Клетка навела меня еще на одну редкую птицу — улара. Первый раз в жизни я видел улара в клетке: он умирал. Улар лежал в углу на земле, бледная пленка затягивала глаза, и клюв безвольно упирался в песок. Объяснили, что эти жители горных вершин не могут жить на равнине; грязный воздух равнин для них смертельный яд. С тех пор я невольно всматриваюсь в вершины гор, мысленно выбирая те, на которых могут еще водиться улары. Птицы чистых вершин.
Предгорья и горы, черные аисты и улары. И конечно же, все другие неисчислимые существа, для которых эта земля — родина. И которые для меня совершенно бесполезны и совершенно необходимы. Это все то, что со временем самым чудесным образом вдруг оборачивается бесценным и самым главным.
Черный аист. «Очень осторожная и молчаливая птица». «Близости человека избегает и придерживается самых глухих, малопосещаемых мест». Крупная птица, с размахом крыльев до двух метров. Повадкой и статью похож на аиста белого: большой красный клюв, длинные красные ноги. Также по многу лет возвращается к старому своему гнезду. Когда-то, как и белые, эти аисты тоже гнездились колониями до двадцати и более пар. Но теперь и одну пару редко удается найти.
Но я надеюсь не просто встретить, но и разглядеть вблизи тот удивительный цвет головы, шеи, спины, который — самую чуточку! — просматривался и в клетке. Ведь это только пишут, что он сверху черный. Все зависит от чистоты перьев и солнца: чернота его может полыхать и малахитовой зеленью, и аквамариновой синевой, и багрянцем рубина. Особый отблеск свободной жизни, который не увидишь ни на чучелах, ни на клеточных птицах. Аист шагает, нагибается, настораживается — и, как драгоценный камень, все время изменяется в цвете. Но разглядеть это можно только вблизи. и только в лесу.
8 июля.
Ночь за окном: теплая, черная — бархатная. В комнатенке почти светло и почти уютно. Настольная лампа стоит на кружке своего же света. Пододвинуть бы сейчас к свету книгу и про все забыть. Но в черное окно то и дело стучат: мягко, вкрадчиво, но настойчиво. А то вдруг сердито и торопливо. Обитатели ночи рвутся на свет.
Бабочки лопочут крыльями исступленно, словно за ними кто-то гонится и вот-вот схватит из темноты.
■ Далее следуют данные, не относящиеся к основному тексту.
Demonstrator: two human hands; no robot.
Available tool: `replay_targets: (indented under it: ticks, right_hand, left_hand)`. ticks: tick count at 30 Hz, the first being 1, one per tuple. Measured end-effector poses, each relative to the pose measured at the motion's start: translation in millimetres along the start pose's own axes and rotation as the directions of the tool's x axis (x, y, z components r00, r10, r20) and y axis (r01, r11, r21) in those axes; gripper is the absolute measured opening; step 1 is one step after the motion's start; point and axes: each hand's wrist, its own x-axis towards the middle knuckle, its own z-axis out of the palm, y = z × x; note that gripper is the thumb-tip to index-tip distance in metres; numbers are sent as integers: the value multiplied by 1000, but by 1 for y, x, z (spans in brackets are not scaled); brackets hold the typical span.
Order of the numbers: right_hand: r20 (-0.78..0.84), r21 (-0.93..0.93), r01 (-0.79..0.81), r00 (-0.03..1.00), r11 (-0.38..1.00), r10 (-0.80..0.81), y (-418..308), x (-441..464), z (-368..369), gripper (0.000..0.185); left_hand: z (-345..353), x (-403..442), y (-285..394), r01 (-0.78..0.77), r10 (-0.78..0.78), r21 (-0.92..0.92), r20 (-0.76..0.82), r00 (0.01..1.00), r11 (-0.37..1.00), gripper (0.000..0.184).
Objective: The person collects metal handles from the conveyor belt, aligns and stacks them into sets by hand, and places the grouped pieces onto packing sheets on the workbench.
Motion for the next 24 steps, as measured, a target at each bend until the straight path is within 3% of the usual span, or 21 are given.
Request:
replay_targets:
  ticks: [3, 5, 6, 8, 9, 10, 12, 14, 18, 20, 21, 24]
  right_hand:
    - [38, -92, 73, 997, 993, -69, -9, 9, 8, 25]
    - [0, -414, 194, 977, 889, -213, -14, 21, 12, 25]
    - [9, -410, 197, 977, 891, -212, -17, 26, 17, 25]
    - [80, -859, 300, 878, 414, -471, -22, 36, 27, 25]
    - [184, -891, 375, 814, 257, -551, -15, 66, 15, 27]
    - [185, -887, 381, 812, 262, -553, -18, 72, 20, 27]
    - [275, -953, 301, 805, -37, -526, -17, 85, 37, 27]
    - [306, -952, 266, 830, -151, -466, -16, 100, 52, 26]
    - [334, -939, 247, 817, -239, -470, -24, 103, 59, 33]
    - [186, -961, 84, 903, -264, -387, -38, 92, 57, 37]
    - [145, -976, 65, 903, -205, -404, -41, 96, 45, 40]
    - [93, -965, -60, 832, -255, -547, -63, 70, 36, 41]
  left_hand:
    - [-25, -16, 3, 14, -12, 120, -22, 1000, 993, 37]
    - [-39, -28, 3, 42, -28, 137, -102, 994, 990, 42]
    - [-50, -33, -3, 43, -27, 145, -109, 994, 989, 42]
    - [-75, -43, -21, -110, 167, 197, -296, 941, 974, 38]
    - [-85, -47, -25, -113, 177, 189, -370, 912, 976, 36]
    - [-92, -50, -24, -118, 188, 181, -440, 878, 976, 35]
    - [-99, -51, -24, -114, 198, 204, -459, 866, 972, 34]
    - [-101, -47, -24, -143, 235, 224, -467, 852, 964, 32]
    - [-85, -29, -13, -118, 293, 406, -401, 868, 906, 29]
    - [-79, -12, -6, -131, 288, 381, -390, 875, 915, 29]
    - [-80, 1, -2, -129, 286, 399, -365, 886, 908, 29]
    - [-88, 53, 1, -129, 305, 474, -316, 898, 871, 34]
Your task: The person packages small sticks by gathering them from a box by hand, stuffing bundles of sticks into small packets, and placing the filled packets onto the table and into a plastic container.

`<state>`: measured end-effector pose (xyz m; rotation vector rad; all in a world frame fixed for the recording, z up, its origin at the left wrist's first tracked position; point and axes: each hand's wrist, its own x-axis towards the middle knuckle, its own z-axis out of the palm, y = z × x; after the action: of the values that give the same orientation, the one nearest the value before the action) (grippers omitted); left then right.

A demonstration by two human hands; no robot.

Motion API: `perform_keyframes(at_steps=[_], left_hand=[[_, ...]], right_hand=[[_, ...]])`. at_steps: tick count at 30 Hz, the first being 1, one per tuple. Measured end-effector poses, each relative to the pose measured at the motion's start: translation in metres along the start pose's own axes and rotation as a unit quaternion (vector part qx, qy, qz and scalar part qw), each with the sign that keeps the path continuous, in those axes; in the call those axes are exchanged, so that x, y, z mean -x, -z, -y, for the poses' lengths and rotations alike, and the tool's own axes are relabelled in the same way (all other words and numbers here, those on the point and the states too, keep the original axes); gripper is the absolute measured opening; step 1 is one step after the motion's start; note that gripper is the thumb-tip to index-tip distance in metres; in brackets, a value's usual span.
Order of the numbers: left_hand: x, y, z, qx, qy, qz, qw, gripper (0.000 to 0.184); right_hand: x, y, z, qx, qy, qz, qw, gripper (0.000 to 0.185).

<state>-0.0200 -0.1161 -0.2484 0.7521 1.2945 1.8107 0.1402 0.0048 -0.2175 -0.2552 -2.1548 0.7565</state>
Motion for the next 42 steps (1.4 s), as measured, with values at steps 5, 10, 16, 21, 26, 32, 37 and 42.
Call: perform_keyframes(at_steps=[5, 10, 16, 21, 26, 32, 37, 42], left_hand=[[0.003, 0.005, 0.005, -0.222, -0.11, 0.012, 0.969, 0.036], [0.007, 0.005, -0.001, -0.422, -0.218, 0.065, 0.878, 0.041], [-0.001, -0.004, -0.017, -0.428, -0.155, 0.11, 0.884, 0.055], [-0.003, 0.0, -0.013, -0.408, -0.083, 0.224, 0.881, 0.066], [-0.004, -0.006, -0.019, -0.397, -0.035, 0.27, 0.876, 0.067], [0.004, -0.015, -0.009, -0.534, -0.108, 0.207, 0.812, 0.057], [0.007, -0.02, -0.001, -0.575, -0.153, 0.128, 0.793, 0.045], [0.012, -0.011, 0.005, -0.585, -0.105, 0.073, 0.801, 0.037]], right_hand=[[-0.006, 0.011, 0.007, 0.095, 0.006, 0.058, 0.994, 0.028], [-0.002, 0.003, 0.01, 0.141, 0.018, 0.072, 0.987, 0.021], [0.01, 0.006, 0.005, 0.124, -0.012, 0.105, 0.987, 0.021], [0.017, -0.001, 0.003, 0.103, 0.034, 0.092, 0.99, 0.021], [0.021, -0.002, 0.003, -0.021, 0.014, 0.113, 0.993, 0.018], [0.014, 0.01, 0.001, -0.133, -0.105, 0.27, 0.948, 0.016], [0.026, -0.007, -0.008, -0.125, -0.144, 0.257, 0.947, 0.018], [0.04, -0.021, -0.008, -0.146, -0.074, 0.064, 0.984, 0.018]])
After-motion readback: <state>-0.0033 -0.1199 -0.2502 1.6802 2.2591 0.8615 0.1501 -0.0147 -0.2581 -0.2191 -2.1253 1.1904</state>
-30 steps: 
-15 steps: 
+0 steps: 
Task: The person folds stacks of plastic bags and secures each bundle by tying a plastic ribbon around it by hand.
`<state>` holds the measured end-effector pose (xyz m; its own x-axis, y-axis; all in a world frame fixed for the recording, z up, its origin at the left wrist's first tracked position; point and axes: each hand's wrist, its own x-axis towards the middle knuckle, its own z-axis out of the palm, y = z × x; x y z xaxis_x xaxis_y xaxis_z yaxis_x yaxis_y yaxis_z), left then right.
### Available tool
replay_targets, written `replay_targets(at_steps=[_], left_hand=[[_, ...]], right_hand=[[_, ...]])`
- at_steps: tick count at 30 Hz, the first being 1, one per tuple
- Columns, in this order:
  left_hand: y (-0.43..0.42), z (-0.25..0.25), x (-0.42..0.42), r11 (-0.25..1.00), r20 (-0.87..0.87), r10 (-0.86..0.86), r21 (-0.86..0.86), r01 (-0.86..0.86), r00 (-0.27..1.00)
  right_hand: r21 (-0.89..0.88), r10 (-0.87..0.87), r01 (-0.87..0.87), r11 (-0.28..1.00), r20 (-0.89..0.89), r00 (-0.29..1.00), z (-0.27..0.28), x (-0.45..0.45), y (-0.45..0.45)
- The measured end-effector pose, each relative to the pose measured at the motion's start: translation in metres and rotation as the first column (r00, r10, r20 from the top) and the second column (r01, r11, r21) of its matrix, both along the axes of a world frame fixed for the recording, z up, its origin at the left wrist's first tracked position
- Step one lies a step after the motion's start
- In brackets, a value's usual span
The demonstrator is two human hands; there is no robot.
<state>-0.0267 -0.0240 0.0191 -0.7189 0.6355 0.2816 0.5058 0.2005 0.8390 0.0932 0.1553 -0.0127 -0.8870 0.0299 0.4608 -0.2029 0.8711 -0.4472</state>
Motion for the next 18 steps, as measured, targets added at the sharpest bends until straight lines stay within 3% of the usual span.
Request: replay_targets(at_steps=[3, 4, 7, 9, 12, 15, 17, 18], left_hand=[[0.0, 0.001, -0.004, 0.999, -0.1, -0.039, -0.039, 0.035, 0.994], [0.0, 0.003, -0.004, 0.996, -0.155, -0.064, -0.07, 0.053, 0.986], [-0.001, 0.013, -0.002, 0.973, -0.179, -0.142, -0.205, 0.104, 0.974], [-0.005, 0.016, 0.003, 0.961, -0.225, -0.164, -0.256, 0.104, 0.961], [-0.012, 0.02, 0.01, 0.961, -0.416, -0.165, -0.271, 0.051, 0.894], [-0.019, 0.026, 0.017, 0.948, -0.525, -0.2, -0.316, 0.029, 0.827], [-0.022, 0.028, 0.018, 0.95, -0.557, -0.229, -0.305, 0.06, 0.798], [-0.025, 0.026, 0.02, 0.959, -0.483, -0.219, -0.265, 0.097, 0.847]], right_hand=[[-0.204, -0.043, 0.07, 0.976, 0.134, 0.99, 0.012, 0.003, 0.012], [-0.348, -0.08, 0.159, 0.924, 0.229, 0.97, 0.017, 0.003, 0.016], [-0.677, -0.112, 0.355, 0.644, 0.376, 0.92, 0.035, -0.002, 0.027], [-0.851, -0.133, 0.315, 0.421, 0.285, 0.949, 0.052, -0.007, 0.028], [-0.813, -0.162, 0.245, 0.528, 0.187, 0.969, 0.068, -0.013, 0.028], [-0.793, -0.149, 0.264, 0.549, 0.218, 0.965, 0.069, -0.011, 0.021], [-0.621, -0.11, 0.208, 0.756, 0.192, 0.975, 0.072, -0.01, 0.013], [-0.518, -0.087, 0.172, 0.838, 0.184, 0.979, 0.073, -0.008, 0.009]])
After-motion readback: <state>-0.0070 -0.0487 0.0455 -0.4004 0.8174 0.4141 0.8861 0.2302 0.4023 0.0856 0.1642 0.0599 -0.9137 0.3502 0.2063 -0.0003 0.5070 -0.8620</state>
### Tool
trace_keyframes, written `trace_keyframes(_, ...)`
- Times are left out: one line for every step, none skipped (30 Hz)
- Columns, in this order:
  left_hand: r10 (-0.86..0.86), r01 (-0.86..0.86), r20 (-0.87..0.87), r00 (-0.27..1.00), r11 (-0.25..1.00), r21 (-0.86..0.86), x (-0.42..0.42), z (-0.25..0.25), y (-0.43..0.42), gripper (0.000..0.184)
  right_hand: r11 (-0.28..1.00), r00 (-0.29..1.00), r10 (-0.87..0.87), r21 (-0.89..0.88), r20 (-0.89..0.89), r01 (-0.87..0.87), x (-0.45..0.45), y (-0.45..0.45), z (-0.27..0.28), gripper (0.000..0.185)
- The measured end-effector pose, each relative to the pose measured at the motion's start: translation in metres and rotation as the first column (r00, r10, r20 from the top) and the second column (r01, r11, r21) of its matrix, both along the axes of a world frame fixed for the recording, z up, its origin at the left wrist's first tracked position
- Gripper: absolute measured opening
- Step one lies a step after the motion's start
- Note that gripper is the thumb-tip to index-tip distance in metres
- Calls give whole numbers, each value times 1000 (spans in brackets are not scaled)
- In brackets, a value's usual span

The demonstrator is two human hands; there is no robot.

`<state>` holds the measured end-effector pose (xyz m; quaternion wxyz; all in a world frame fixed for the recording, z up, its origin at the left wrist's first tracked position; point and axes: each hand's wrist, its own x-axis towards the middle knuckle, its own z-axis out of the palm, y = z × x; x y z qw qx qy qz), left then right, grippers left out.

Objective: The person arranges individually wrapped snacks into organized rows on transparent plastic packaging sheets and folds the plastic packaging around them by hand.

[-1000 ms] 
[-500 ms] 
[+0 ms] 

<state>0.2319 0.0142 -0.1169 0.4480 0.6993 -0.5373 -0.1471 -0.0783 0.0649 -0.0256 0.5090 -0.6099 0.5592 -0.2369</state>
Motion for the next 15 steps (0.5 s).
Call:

С крылышек облачком искрится пыльца, и совиные глазки горят тревожным розовым светом. Иногда кто-то кидает в стекло камешки: это стукаются тяжелые и жесткие ночные жуки.
С вечера еще налетели в комнату мотыльки: сейчас они мельтешат у лампы. Гибельно очарование света для танцующих ночных эльфов. Отпугивай, отгоняй, а они снова будут рваться на свет и кидаться прямо в огонь. Как это все объяснить? Мотыльки, вспыхивая, сгорают прежде, чем успеваешь их отпугнуть; гаснет и мысль, так и не успев определиться. Утром я смахну со стола груду обгорелых телец, так ничего и не поняв, поражаясь бессмысленности смерти, разнообразию форм и красок этих обитателей ночи. Каждую ночь на земле в миллионах огней сгорают миллиарды крохотных шедевров неведомого, но великого художника.
У меня большие надежды на утро. Но когда ждешь — время нарочно останавливается. И тогда драгоценное время, время твоей жизни, вдруг становится в тягость, теряет для тебя и цену и смысл. Не нужна тебе эта вот неторопливая тягомотина. Ты готов прыгать по времени, как по камням через речной перекат, только бы поскорей!
То лопочут, то стучат о стекло посланцы ночного леса. Леса, в котором где-то дремлет сейчас черный аист. Стоя на одной ноге, уткнув длинный нос в перья плеча, как в меховой воротник.